Am 09.03.2021 vollstreckte der Staatsschutz des Polizeipräsidiums Mittelhessen zwei Durchsuchungsbeschlüsse. Auf Antrag der Staatsanwaltschaft Wetzlar erließ das Amtsgericht in Wetzlar die Beschlüsse gegen einen 67-Jährigen und einen Jugendlichen.

 

Der Jugendliche steht im Verdacht in einem Messenger-Chat verbotene Bilder mit nationalsozialistischem Hintergrund weitergeleitet zu haben. Der Staatsschutz stellte sein Handy sicher – eine Auswertung der dort aufgefundenen Daten dauert derzeit an. Der Jugendliche ist bisher polizeilich nicht in Erscheinung getreten. Ihn erwartet ein Strafverfahren wegen des Verwendens von Kennzeichen verfassungswidriger Organisationen.

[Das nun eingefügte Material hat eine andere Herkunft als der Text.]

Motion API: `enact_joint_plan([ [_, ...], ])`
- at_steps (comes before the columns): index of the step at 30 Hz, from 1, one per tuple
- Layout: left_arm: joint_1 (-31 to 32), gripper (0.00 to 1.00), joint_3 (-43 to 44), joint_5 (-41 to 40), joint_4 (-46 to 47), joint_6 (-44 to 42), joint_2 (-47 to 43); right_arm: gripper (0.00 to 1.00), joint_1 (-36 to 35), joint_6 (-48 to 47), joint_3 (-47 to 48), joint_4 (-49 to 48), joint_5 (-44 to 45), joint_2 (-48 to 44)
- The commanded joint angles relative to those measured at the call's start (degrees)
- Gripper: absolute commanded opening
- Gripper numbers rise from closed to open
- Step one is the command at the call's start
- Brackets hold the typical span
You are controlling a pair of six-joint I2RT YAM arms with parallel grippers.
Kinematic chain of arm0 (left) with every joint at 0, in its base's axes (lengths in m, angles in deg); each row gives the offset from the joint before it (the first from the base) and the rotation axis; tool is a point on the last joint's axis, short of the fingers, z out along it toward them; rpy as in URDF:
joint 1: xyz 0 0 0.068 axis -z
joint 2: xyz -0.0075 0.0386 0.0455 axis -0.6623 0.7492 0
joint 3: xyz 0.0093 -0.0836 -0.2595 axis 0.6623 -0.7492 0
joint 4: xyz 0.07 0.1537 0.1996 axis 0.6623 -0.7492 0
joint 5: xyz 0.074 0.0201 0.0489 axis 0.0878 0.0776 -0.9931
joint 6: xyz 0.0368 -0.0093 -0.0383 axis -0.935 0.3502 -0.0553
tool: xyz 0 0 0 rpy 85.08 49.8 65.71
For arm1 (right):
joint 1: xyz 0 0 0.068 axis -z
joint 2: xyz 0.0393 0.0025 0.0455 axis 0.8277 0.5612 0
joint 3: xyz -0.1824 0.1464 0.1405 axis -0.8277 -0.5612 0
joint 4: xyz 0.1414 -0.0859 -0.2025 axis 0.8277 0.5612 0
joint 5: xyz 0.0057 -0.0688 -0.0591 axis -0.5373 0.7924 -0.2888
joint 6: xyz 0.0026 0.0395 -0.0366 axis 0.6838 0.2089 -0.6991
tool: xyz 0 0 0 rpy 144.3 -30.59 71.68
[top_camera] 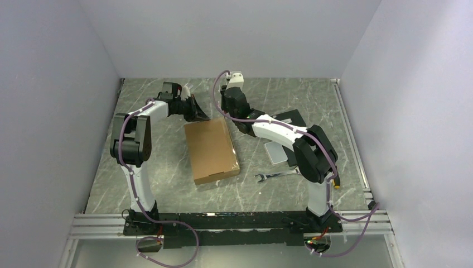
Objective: Unpack the express box
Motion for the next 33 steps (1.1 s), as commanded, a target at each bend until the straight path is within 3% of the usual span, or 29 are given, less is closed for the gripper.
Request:
enact_joint_plan([
  [1, 0.49, 0.00, 0.86, -1.08, -1.23, -1.80, 0.14, 0.00, -0.17, -1.27, 3.09, -3.37, 2.01, 0.15],
  [19, 0.49, 0.00, 0.70, -1.44, -1.34, -1.63, 0.30, 0.00, -0.32, -0.52, 2.18, -3.02, 1.81, 1.29],
  [33, 0.66, 0.00, 1.38, -7.17, -5.17, -0.76, 1.63, 0.00, -3.33, -2.46, -0.59, -1.15, 6.71, -0.45],
])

Mit volksverhetzenden und beleidigenden Äußerungen in der Öffentlichkeit machte ein 67-jähriger Wetzlarer die Ermittlungsbehörden auf sich aufmerksam. Unter anderem hetzte er gegen farbige Menschen und verteilte Zettel mit gleichlautenden Inhalten. Der Rentner war als Sportschütze legal im Besitz zweier Handfeuerwaffen und verfügt über eine entsprechende Waffenbesitzkarte. Bei der Durchsuchung entdeckten die Ermittler eine weitere scharfe – nicht registrierte – Pistole, ein Kleinkalibergewehr sowie rund 500 Schuss Munition.

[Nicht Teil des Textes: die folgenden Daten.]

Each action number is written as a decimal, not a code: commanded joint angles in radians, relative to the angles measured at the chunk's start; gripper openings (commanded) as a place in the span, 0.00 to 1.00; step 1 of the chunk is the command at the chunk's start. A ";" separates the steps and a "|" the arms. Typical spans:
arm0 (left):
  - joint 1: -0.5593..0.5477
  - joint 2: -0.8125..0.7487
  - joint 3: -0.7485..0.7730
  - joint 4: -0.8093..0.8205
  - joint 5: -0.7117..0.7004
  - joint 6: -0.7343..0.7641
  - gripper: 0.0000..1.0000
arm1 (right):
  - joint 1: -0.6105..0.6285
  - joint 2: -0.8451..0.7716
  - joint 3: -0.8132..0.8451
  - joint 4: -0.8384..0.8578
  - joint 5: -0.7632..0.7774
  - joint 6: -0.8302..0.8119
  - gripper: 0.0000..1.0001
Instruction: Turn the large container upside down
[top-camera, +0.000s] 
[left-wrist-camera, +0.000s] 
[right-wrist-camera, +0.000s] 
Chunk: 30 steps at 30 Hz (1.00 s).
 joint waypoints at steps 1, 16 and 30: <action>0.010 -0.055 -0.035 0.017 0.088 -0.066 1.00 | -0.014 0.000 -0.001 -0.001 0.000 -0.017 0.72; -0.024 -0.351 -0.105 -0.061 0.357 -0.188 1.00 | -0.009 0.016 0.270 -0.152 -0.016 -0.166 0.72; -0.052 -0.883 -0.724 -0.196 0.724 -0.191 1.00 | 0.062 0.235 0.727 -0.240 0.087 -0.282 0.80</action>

Zusätzlich zu allen Waffen und der Munition stellten die Ermittler mehr als 100 sogenannter Hieb-, Stich- und Stoßwaffen verschiedenster Bauarten und Größen sicher.

Foto: Durch die Ermittler sichergestellte Waffen

Zusätzlich zu allen Waffen und der Munition stellten die Ermittler mehr als 100 sogenannter Hieb-, Stich- und Stoßwaffen verschiedenster Bauarten und Größen sicher. Seine Wohnung hat der Wetzlarer mit NS Devotionalien ausgestattet. Er ist ebenfalls bisher nicht polizeilich in Erscheinung getreten. Ihn erwarten Ermittlungsverfahren wegen Beleidigung, Volksverhetzung sowie Verstößen gegen das Waffengesetz.

Momentan haben Staatsanwaltschaft und Polizei keine Erkenntnisse darüber, dass die beiden Wetzlarer Kontakt zu ideologisch gleichgestellten Netzwerken oder Organisationen haben.